I was going to post the summary of my EMT930 adventure already some time ago but
only now cleared my mind enough.
I've bought a good looking EMT930 set (930, 929, 155st, TSD15vdH) from a Croatian audiophile,
thinking I could refurbish it myself....nothing more illusory in my case.
I've approached it with quite an idiotic enthusiasm, after reading how sturdy EMT's are,idiotically decomposed the deck for cleaning and...got stuck trying to put it back together for several long months.
There was no free lunch, every move was costly, even stupid idler change.
Being mechanically handicapped and retarded when it comes to "mechanical intelligence",
I've gone myself through the nightmares of: platter leveling,axis alignments,motor rattling (sending it to Germany and back), idler reaming (yes, there are 2 slightly different idler axis diameters depending on the age of 930, a thing even hardly known to some EMT servicemen, but of course I had to come across it), learning to measure w&f and trying to get it right. Not to mention minor things like trying to get 0.1mm M5 washers for alignment. Impossible in Barcelona!

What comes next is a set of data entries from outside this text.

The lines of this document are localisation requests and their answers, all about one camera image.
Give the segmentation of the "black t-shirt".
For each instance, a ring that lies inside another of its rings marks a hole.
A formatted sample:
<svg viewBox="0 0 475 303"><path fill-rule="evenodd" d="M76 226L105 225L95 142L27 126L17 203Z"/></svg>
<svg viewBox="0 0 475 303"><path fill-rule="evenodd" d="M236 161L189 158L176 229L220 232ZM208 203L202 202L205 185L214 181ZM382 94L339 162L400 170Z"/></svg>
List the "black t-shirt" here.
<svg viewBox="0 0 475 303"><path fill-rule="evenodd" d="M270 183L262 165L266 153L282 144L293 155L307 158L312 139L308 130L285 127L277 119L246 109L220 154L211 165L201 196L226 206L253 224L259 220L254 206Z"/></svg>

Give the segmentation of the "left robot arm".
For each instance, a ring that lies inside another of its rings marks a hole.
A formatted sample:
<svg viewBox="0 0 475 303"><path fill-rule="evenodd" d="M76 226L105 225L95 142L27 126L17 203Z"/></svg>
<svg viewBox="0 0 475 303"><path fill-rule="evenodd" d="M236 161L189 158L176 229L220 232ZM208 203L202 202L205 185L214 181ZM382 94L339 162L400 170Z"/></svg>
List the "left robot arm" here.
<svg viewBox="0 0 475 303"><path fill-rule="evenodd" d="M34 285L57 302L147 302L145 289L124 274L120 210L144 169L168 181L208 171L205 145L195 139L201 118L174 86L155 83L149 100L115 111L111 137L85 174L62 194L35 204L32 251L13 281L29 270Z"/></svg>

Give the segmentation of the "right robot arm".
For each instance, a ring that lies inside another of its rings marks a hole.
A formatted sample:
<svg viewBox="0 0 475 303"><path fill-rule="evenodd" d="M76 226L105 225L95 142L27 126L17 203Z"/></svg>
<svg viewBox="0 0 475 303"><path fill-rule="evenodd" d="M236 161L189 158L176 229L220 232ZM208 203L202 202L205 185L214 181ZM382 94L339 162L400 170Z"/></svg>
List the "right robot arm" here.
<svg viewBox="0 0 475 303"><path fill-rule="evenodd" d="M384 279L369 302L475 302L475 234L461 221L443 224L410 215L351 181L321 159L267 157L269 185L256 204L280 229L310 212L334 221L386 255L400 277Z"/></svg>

After looong months (7 or so) of fight with 0.1% of my invention and the rest the invaluable help of HM, the w&f was still 2x the norm and I finally gave up admitting my failure and decided to send the deck to the pro. It took him 3 months to get it right with unexpected surprises and actually even recalling/learning some of a subtle nuisances of the EMT construction (!) on the way. from bits of info that I got, getting the w&f right was a hard task, impossible to do without a precise test LP in the first place (a special one with brass insert, forget all the eccentric commercial test LP's). The main source seemed to be th washer but that was not all of the w&f story as IIRC the idler has been finally changed too. The arm was another Pandora's box: despite looking like new and passing the blowing tests one axis turned out to be bent and the cart connector needed to be changed (one pin was not contacting). That 155st was wired omitting input transformers and one channel disconnected (the mono I've heard was due to a crosstalk within 155st on the summing resistor on the phone output!) was a minor thing. Thanks goodness the main bearing and the motor were ok (although the acrylic subplatter has some play...which is irrelevant).

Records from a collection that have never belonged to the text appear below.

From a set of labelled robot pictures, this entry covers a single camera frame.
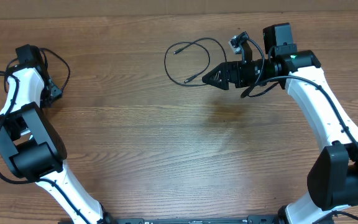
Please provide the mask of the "black usb cable grey plug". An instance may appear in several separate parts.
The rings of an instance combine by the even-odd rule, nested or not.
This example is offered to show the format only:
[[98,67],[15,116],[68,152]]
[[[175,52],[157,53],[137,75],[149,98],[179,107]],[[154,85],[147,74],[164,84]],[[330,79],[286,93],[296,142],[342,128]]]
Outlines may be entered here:
[[67,60],[46,47],[41,47],[40,51],[44,60],[49,63],[47,70],[51,75],[51,79],[64,95],[71,77],[71,68]]

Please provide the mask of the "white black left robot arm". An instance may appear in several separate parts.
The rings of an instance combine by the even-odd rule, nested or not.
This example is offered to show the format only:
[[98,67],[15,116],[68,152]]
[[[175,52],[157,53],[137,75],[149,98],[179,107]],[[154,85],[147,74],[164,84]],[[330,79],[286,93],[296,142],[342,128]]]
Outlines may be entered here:
[[6,102],[0,111],[0,179],[36,184],[70,216],[70,223],[113,223],[80,184],[67,162],[66,147],[43,109],[63,95],[48,73],[46,48],[23,45],[4,76]]

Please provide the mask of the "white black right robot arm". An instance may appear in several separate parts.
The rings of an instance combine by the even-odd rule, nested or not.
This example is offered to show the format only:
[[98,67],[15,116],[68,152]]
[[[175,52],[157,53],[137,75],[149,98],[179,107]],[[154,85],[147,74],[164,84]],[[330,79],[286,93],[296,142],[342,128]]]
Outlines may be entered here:
[[288,23],[263,30],[261,59],[252,58],[254,41],[246,32],[229,42],[240,61],[223,62],[203,83],[228,90],[280,85],[298,104],[318,143],[319,156],[307,176],[307,193],[276,215],[248,217],[249,223],[331,223],[333,216],[358,205],[358,127],[330,89],[320,61],[310,50],[299,51]]

TSD15 was another story. I bought it shortly after vdH retip and, backed up by HM's guessing that such a noble cartridge house would not let a crap out of it, I've assumed at least this was ok. Nothing more illusory again. As confirmed by vdH directly, when retipping TSD's they only change the tip, without paying any attention to the shape of suspension, magnets,etc. That is, what they had effectively done on my cart was to put a new, high tech needle on a useless 40yrs old cart...So, the TSD needed a costly EMT rebuilt. I've went for the SPH. When the cart came back it was misstracking and distorting like hell. Back it went to the EMT. After some resistance they've admitted it was not ok and have done a second rebuilt (free of charge of course)....more waiting. Since then it behaves ok.
After getting the deck back, it was the time to work on 155st. I've changed all the elco caps to Elna cerafine and trimpots to modern hermatically closed ones. In the mean time I've managed to burn the power supply series transistor...Then came the 155st calibration...another weeks....Without a *reliable* milivoltmeter and a stable mV signal generator this was like shooting in a dark or spitting against the wind. I'm not sure I've calibrated it 100% ok and I don't care actually as I don't like it's transistor sound anyway and will replace it by a DIY tube unit asap.
On the mechanical side of things would be interesting to process the test signals with Paul R's software to see the change, but it seems that his project is still on hold...
Summarizing, from my very personal and singular experience, refurbishing EMT930 was a nightmare, impossible to do *right* without the appropriate experience and test eq. Most of it has been my mistakes and lack of experience of course, but there were things I'd never discover (like the bent axis in the arm). Honestly and without any advertising plug of any kind intended, in my particular case it would have been cheaper, faster and nicer to buy an already refurbished EMT930 from one of the known sources, getting it repainted as a bonus (a repaint of mine would cost 450Eu and I do have cosmetical issues with some of the prints washed out). On the positive side--I've learned few things ;-) the deck is awesome and was definitely worth the pain.
Things to do next: power controller and a second arm (SME3012).